WORK ITEM | For the material below, the sole required output is the number of lines that include "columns".

DATA BLOCK |
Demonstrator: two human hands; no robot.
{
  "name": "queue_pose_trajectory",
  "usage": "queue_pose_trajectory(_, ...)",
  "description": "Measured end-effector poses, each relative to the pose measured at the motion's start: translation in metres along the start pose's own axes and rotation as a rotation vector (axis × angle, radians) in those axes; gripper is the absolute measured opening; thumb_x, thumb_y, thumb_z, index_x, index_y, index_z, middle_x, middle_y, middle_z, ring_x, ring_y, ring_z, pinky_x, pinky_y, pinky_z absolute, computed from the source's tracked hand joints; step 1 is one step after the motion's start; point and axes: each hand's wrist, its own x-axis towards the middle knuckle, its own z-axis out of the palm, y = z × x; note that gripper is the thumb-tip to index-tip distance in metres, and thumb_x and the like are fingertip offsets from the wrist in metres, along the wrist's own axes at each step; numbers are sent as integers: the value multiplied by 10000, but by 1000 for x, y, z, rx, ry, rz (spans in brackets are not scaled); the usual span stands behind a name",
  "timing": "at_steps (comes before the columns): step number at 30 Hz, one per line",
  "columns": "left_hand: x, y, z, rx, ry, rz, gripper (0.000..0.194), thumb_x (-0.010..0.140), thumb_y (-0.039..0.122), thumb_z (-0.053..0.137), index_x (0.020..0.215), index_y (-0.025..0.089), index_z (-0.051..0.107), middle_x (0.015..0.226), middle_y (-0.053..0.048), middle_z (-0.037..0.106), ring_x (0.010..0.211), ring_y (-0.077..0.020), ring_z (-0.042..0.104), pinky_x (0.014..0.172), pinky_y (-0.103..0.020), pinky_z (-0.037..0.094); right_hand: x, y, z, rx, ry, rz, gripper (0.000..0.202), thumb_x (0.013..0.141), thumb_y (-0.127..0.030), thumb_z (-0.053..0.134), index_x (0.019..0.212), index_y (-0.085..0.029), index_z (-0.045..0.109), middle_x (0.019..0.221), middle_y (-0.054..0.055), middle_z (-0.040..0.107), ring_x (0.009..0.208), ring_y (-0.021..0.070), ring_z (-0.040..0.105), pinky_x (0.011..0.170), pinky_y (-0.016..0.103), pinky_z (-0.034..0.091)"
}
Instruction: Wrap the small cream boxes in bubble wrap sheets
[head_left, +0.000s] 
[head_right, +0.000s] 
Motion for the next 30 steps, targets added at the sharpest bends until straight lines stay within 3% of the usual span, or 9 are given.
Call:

RESPONSE AREA | 2